CSR and ‘proletarian counterrevolution’ thwart Chávez expropriation

Venezuela’s government “has systematically violated workers’ rights, undercutting established labor unions while favoring new, parallel unions that support its agenda,” according to Human Rights Watch. The country’s employers have also come under attack, but the proletariat and bourgeoisie appear to be joining forces to counter the Chávista populist agenda.

 Over the past decade, Venezuelan President Hugo Chávez has expropriated some 1,000 firms of all sizes, both foreign-owned and domestically held, write Richard E. Feinberg and Carlued Leon. Yet one very large and highly visible Venezuelan company remains standing: Empresas Polar.

The story of Empresas Polar provides a useful object lesson in how one company turned its corporate social responsibility (CSR) programs into a successful business defense against a powerful, predatory regime. And it demonstrates how companies that have focused on improving the economic and social conditions of their stakeholders—employees, communities and consumers—can protect themselves against expropriation and make avaricious governments contemplating seizure of company assets think twice before risking social backlash.

Chávez’ predatory practices

Ever since Chávez came into power in 1999, the business environment in Venezuela has been ambiguous. On one hand, profligate public spending has stoked consumer demand. On the other, Chávez’ populist agenda of wealth and power redistribution led to expropriations of private firms. Expropriations to date have occurred in nearly every major sector of the economy, including mining and other extractive resource industries, food and agriculture, retail, telecommunications, real estate, and banking.

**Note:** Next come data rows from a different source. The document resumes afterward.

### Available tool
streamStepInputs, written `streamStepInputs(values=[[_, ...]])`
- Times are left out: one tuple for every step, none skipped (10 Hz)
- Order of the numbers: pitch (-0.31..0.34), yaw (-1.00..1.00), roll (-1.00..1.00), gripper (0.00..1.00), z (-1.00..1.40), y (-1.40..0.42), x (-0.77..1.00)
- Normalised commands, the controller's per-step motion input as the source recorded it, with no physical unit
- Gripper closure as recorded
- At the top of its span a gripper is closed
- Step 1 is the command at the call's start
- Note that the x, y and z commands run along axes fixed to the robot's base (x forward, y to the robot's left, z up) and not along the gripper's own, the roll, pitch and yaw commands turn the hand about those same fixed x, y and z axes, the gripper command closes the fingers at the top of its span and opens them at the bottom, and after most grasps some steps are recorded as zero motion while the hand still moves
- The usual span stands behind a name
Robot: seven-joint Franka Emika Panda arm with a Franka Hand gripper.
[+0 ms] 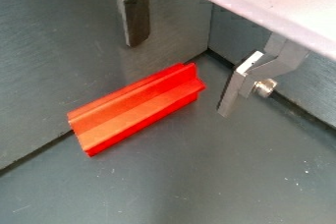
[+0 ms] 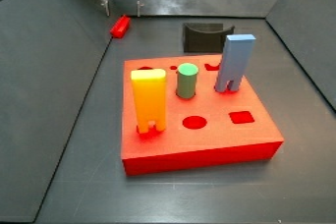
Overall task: Pick up the star object. Move up. Place the star object on the fixture. Regrasp the star object. Move to above the board. Insert the star object.
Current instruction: Pick up the star object.
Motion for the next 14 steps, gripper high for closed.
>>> streamStepInputs(values=[[0.000, 0.13, -0.11, 0.00, -0.97, 0.20, 0.22], [0.017, 0.13, -0.08, 0.00, -1.00, 0.23, 0.27], [0.021, 0.15, -0.05, 0.00, -1.00, 0.25, 0.29], [0.036, 0.16, -0.02, 0.00, -1.00, 0.26, 0.36], [0.050, 0.13, 0.00, 0.00, -1.00, 0.29, 0.33], [0.027, 0.07, 0.00, 0.00, -1.00, 0.19, 0.17], [0.000, 0.06, 0.00, 0.00, -1.00, 0.10, 0.00], [0.036, 0.03, 0.03, 0.00, -1.00, 0.00, 0.15], [-0.243, -0.05, 0.06, 0.00, -0.57, -0.27, -0.45], [-0.399, -0.02, 0.20, 0.00, -0.42, -0.39, -0.63], [-0.150, 0.13, 0.36, 0.00, -0.33, -0.51, -0.48], [-0.069, 0.18, 0.31, 0.00, -0.23, -0.51, -0.24], [-0.006, 0.10, 0.10, 0.00, 0.00, -0.25, -0.10], [-0.114, -0.03, -0.10, 0.00, 0.03, 0.00, 0.00]])
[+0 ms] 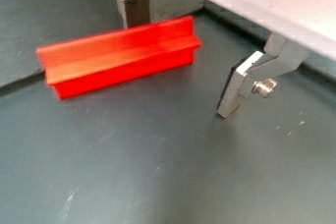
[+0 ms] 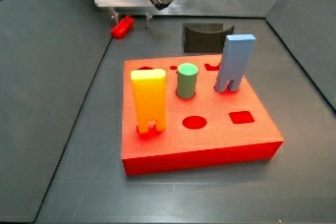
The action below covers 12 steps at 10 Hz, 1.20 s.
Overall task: Pick up the star object. Move up. Place the star object on the fixture. Regrasp the star object. Move to above the board. Insert the star object.
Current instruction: Pick up the star object.
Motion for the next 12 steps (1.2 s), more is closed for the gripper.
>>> streamStepInputs(values=[[-0.251, -0.62, -0.16, 0.00, -0.20, -0.14, -0.28], [-0.009, 0.00, 0.07, 0.00, 0.00, -0.08, 0.00], [0.000, 0.00, -0.01, 0.00, 0.00, 0.00, 0.00], [0.000, 0.00, 0.00, 0.00, 0.00, 0.00, 0.00], [0.000, 0.00, 0.00, 1.00, 0.00, 0.00, 0.00], [0.000, 0.00, 0.00, 1.00, 0.00, 0.00, 0.00], [0.000, 0.00, 0.00, 1.00, 0.00, 0.00, 0.00], [0.000, 0.00, 0.00, 1.00, 0.00, 0.00, 0.00], [0.000, 0.00, 0.00, 1.00, 0.00, 0.00, 0.00], [0.000, 0.00, 0.00, 1.00, 0.00, 0.00, 0.00], [0.000, 0.00, 0.00, 1.00, 0.00, 0.00, 0.00], [0.000, 0.00, 0.00, 1.00, 0.00, 0.00, 0.00]])
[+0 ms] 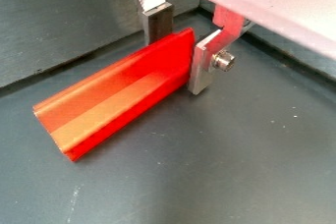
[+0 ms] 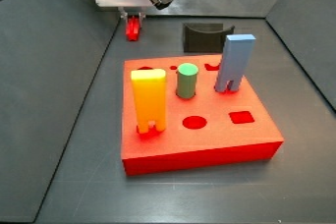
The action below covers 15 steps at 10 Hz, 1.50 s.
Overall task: Pick up the star object. Move up. Place the star object on the fixture. Regrasp the star object. Move to above the board. Insert the star object.
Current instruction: Pick up the star object, then move up, then place the star object on the fixture.
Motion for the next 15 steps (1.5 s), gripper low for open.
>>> streamStepInputs(values=[[0.000, 0.00, 0.00, 1.00, 0.00, 0.00, 0.00], [0.000, 0.00, 0.00, 1.00, 0.00, 0.00, 0.00], [0.000, 0.00, 0.00, 1.00, 0.00, 0.00, 0.00], [0.000, 0.00, 0.00, 1.00, 0.83, 0.00, 0.00], [0.044, 0.05, -0.01, 1.00, 0.74, -0.04, -0.04], [0.061, 0.04, -0.01, 1.00, 0.65, -0.03, -0.04], [0.068, 0.04, 0.00, 1.00, 0.53, -0.01, -0.03], [0.073, 0.02, 0.02, 1.00, 0.35, 0.00, -0.02], [0.069, 0.01, 0.03, 1.00, 0.20, 0.00, -0.02], [0.000, 0.00, 0.00, 1.00, 1.00, 0.00, 0.00], [0.000, 0.00, 0.01, 1.00, 1.00, 0.00, 0.00], [0.021, -0.01, 0.01, 1.00, 1.00, 0.00, -0.02], [0.028, -0.01, 0.02, 1.00, 1.00, 0.00, -0.02], [0.039, -0.02, 0.03, 1.00, 1.00, 0.01, -0.03], [0.041, -0.02, 0.04, 1.00, 1.00, 0.01, -0.03]])
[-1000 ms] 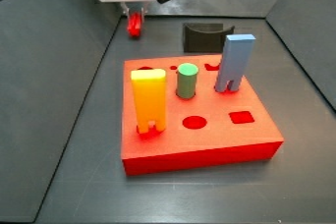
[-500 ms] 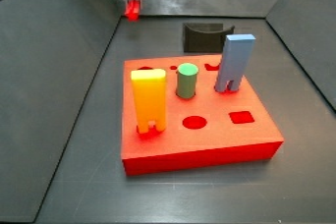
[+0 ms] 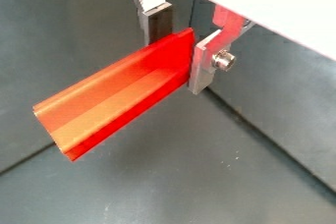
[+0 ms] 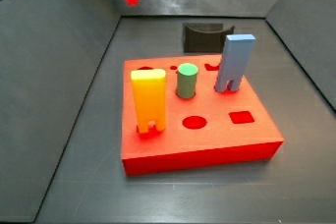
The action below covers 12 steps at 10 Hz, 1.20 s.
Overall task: Pick up the star object. Move up. Place the star object on the fixture. Regrasp the star object. Move to above the board. Insert the star object.
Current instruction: Place the star object on the fixture.
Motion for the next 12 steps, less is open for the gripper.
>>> streamStepInputs(values=[[0.049, -0.02, 0.05, 1.00, 1.00, 0.01, -0.04], [0.054, -0.02, 0.05, 1.00, 1.00, 0.01, -0.04], [0.062, -0.01, 0.06, 1.00, 0.80, 0.01, -0.03], [0.072, 0.00, 0.06, 1.00, 0.64, 0.01, -0.02], [0.086, 0.01, 0.06, 1.00, 0.43, 0.01, -0.01], [0.091, 0.01, 0.06, 1.00, 0.33, 0.01, 0.00], [0.311, -0.27, -0.16, 1.00, 0.06, -1.00, 0.99], [0.311, -0.25, -0.16, 1.00, 0.03, -1.00, 1.00], [0.264, -0.15, -0.15, 1.00, 0.03, -0.93, 1.00], [0.218, -0.09, -0.14, 1.00, 0.04, -0.86, 1.00], [0.165, -0.04, -0.13, 1.00, 0.03, -0.76, 1.00], [0.150, -0.02, -0.13, 1.00, 0.02, -0.71, 1.00]])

The largest food manufacturer and supplier in the country, Polar has 30 industrial plants, employs more than 31,000 people directly, and generates an additional 150,000 indirect jobs. In 2011, Polar’s revenue represented 3 percent of the country’s non-petroleum output and contributed nearly 4 percent of the government’s non-petroleum tax revenue.1Still, Polar’s size and success did not appear to faze Chávez.“If you think that I do not dare to nationalize Empresas Polar then you are wrong,” the president told Lorenzo A. Mendoza Giménez, CEO and owner of Empresas Polar, in June 2010.2

In January 2011, Polar suffered a glancing blow: Chávez ordered the expropriation of lands owned by Polar, alleging that the terrain had been “abandoned.” In fact, Polar had acquired the plots to extend its community medical center, and Chávez was forced to beat a hasty retreat.4 Most recently, in the run-up to this October’s presidential election,chavista-influenced unions closed down some Polar production units in disputes over compensation.

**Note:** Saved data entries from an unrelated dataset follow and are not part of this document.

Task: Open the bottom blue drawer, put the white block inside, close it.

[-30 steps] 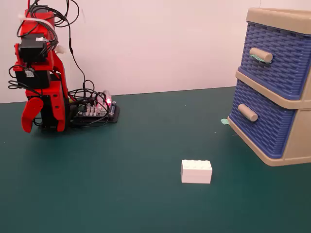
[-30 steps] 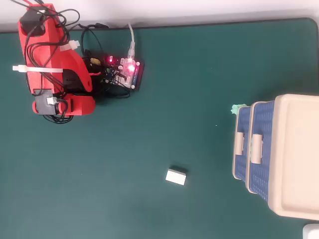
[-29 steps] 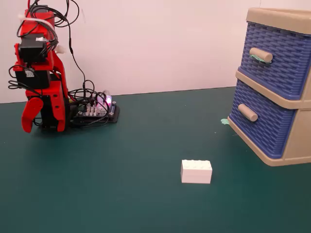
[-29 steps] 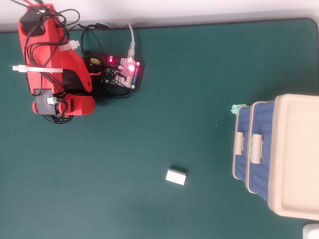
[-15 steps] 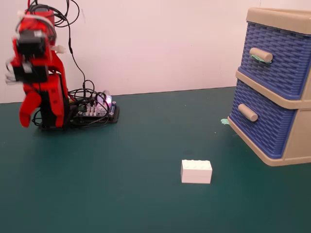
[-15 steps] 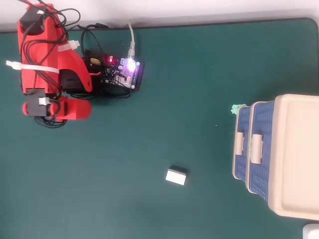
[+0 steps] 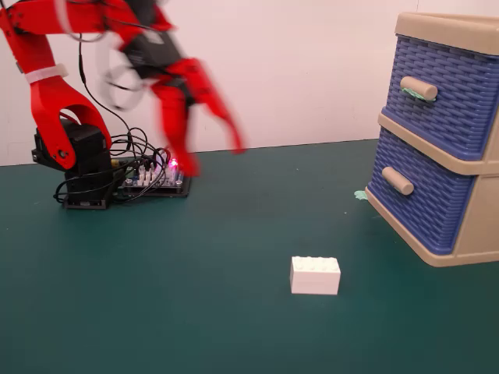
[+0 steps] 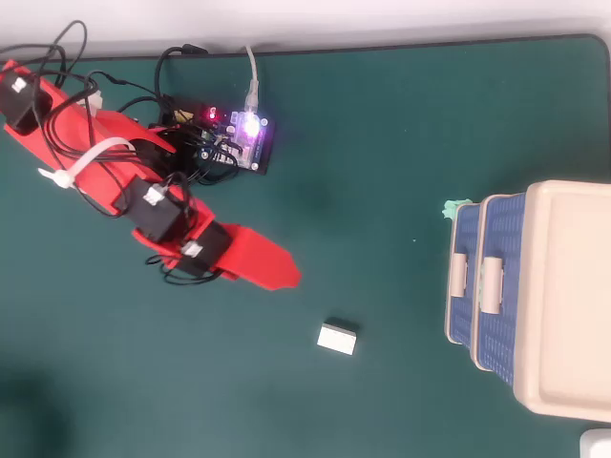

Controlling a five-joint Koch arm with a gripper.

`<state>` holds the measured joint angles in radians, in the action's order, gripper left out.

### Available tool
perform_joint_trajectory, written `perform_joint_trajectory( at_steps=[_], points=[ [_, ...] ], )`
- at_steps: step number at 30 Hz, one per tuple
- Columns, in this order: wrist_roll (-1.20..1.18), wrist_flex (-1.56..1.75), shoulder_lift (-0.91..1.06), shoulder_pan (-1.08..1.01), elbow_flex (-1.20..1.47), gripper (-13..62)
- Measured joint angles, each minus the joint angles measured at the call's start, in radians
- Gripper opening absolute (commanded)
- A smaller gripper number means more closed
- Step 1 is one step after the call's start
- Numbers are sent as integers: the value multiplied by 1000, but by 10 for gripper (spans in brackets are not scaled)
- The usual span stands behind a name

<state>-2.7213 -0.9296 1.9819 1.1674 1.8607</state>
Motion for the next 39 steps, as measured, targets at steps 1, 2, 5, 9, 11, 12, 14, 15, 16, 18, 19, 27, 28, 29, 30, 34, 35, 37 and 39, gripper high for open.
perform_joint_trajectory(
  at_steps=[1,2,5,9,11,12,14,15,16,18,19,27,28,29,30,34,35,37,39],
  points=[
    [-9,74,-12,21,46,337],
    [-21,169,-34,43,112,337],
    [-67,551,-104,101,273,338],
    [-118,1224,-318,178,359,338],
    [-126,1462,-433,212,357,338],
    [-132,1632,-535,241,345,339],
    [-138,1778,-655,256,301,338],
    [-146,1833,-719,259,261,338],
    [-161,1904,-793,267,207,338],
    [-189,1947,-865,270,170,337],
    [-207,1950,-905,270,126,337],
    [-227,1950,-1077,295,-169,314],
    [-227,1950,-1095,301,-190,308],
    [-225,1950,-1121,305,-233,304],
    [-227,1948,-1135,313,-253,297],
    [-227,1902,-1167,330,-327,258],
    [-225,1876,-1177,336,-350,244],
    [-227,1865,-1186,339,-373,207],
    [-225,1858,-1209,339,-419,179]
  ],
)
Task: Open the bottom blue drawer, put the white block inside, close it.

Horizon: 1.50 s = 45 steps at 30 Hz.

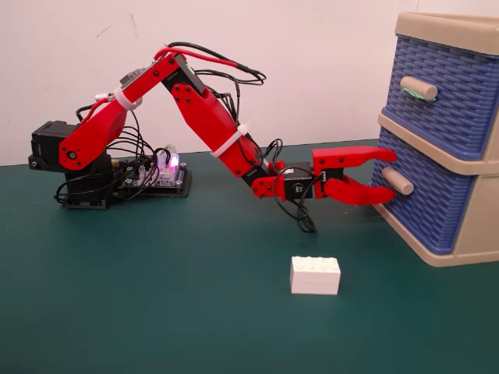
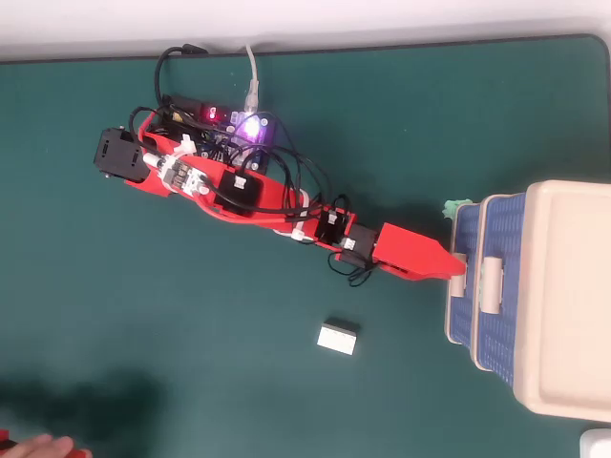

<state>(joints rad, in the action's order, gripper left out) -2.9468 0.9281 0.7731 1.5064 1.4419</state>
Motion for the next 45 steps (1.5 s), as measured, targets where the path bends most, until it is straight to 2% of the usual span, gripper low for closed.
perform_joint_trajectory(
  at_steps=[5,9,19,27,33,37,39,40,43,44,45],
  points=[
    [0,-117,-34,0,-58,82],
    [-5,-187,-35,0,-69,-76],
    [-6,-249,-20,0,-77,-81],
    [-9,-252,127,-6,140,-81],
    [-8,-273,298,-8,365,-82],
    [-6,-281,535,-43,680,-82],
    [-6,-291,612,-54,750,-79],
    [-11,-311,652,-60,785,-63],
    [-23,-367,684,-58,792,275],
    [-23,-368,687,-63,792,344],
    [-25,-368,693,-67,792,347]
  ],
)
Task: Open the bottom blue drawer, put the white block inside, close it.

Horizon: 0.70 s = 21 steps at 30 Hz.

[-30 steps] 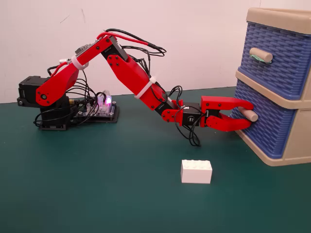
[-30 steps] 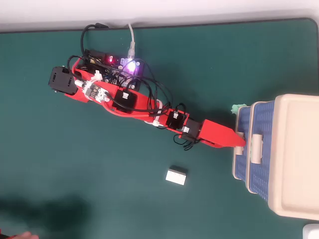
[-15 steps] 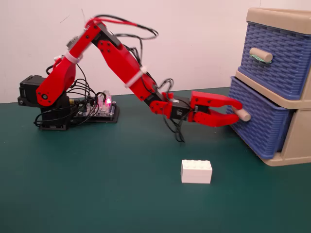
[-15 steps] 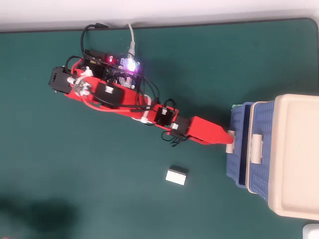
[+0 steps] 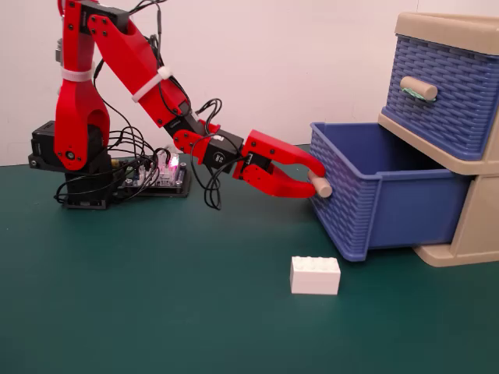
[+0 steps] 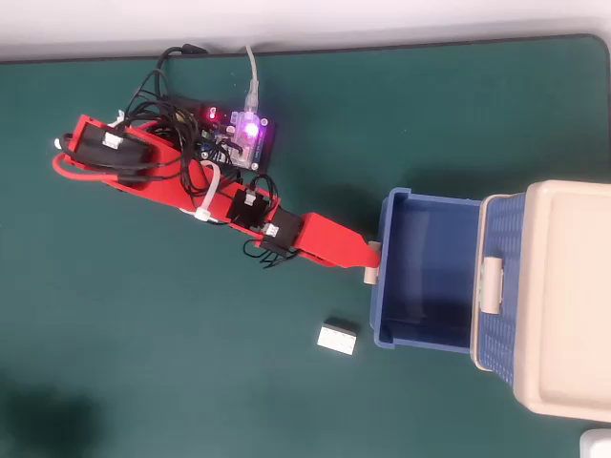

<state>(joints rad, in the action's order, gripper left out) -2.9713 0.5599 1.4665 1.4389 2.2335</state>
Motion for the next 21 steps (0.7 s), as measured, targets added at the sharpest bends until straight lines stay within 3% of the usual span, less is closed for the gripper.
perform_joint_trajectory(
  at_steps=[6,12,17,21],
  points=[
    [-6,-69,272,-83,101,345],
    [32,-732,624,-212,-60,340],
    [330,-1503,598,-242,-646,339],
    [767,-1908,393,-275,-953,338]
  ],
)
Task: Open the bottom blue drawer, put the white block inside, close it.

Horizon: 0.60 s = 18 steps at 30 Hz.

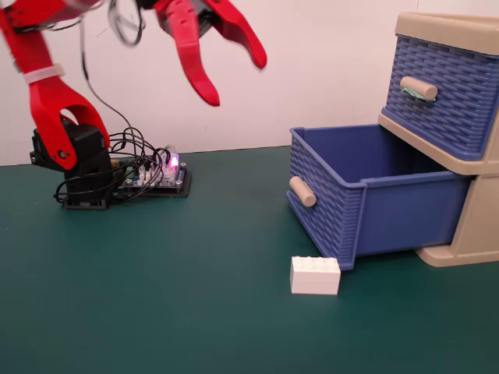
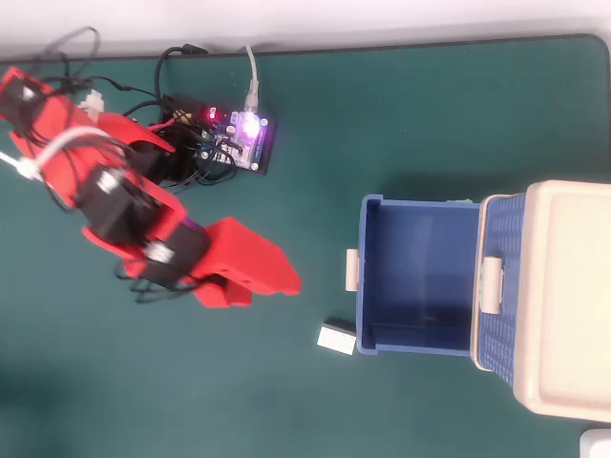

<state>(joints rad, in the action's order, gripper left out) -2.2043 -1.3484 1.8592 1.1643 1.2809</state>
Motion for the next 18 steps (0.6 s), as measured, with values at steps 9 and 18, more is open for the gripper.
perform_joint_trajectory(
  at_steps=[9,18],
  points=[
    [873,-8,-405,-153,-179,338],
    [882,80,-762,-147,-434,338]
  ],
)
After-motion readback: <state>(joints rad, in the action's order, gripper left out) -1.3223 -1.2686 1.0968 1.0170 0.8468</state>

What is different about Empresas Polar?

Arguably, one reason why the government has not added Empresas Polar to its long list of asset seizures is Chavez’ fear of alienating the loyalty and goodwill it has earned among Venezuelans for its three decades of efforts to improve Venezuelan socioeconomic conditions.

Polar has also been a leader in corporate social responsibility since its founding in 1941, well before the term CSR was coined. The company’s core business strategy involved aligning its operations with social and environmental programs aimed at addressing specific realities of the Venezuelan community.

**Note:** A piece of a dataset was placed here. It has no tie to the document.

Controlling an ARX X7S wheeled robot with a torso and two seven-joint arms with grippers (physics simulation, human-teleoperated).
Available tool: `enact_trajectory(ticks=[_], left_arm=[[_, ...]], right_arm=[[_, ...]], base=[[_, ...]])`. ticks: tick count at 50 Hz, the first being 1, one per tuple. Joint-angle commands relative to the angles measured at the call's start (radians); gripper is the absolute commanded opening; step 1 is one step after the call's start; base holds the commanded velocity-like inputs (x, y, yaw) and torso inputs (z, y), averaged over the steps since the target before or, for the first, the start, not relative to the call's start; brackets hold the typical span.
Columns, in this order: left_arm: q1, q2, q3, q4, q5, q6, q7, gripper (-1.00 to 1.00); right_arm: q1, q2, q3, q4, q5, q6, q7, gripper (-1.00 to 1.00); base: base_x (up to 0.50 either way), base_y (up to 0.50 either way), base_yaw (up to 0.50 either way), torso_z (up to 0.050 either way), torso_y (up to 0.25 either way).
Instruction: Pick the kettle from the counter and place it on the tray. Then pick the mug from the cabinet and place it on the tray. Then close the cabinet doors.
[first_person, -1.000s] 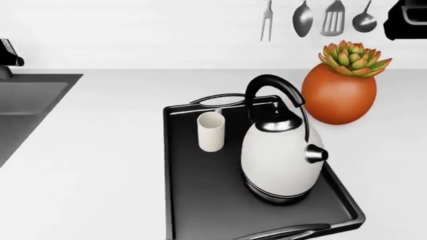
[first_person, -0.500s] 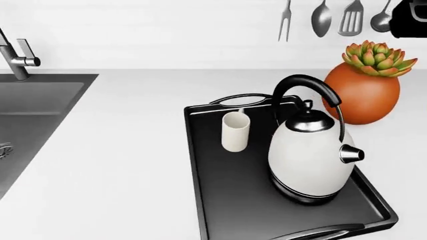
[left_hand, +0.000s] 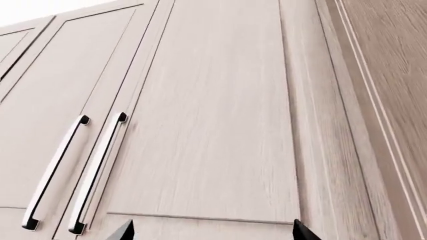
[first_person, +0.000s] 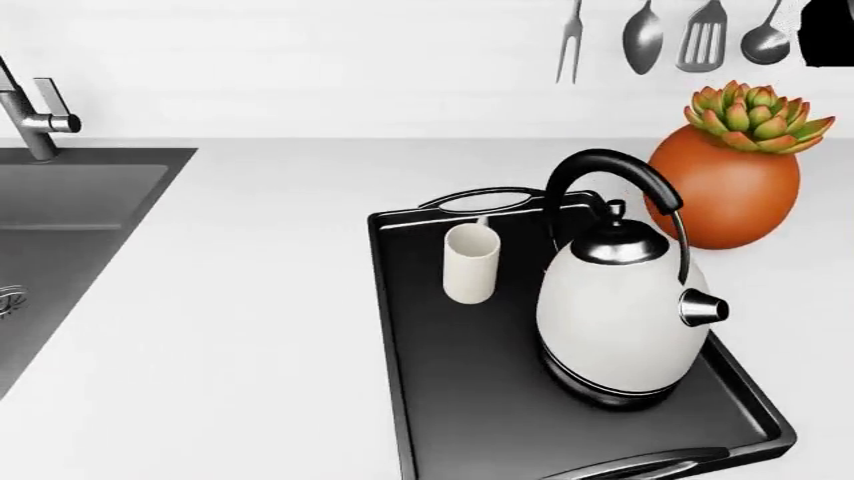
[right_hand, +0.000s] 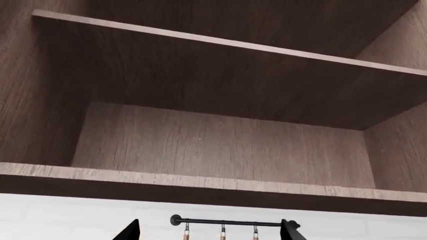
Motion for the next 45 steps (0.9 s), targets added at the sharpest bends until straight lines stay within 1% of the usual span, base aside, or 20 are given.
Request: enact_trajectory(ticks=[1,7,15,22,33,45], left_arm=[[-0.297,0.122,0.190,-0.252,0.157,0.012,0.162,1.00],[-0.366,0.211,0.233,-0.360,0.192,0.038,0.199,1.00],[-0.517,0.367,0.320,-0.522,0.252,0.061,0.259,1.00],[-0.595,0.472,0.353,-0.634,0.279,0.087,0.287,1.00],[-0.635,0.563,0.380,-0.706,0.291,0.116,0.326,1.00],[-0.636,0.674,0.385,-0.815,0.291,0.185,0.385,1.00]], right_arm=[[0.001,-0.002,0.013,0.000,0.013,0.005,-0.003,1.00],[0.001,0.000,0.022,0.001,0.017,0.003,-0.009,1.00],[0.016,0.019,0.039,-0.014,0.040,0.013,-0.008,1.00],[0.008,0.047,0.047,-0.024,0.045,0.008,-0.016,1.00],[0.011,0.069,0.063,-0.039,0.057,0.011,-0.016,1.00],[0.001,0.090,0.074,-0.051,0.061,0.011,-0.020,1.00]], base=[[0.00,0.00,0.00,0.000,0.000],[0.00,0.00,0.00,0.000,0.000],[0.00,0.00,0.00,0.000,0.000],[0.00,0.00,0.00,0.000,0.000],[0.00,0.00,0.00,0.000,0.000],[0.00,0.00,0.00,0.002,0.000]])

The strategy mirrors the practices of many global CSR programs, which seek to go beyond simply fulfilling minimum legal requirements of corporate citizenship to include additional investments in human capital, environmental stewardship and, in the context of developing countries, poverty alleviation. CSR initiatives translate into highly skilled and motivated workforces, increased incomes, and benefits for employees and their families. They also produce a smaller environmental footprint, positive media coverage, greater levels of productivity and competitiveness, and a better business environment.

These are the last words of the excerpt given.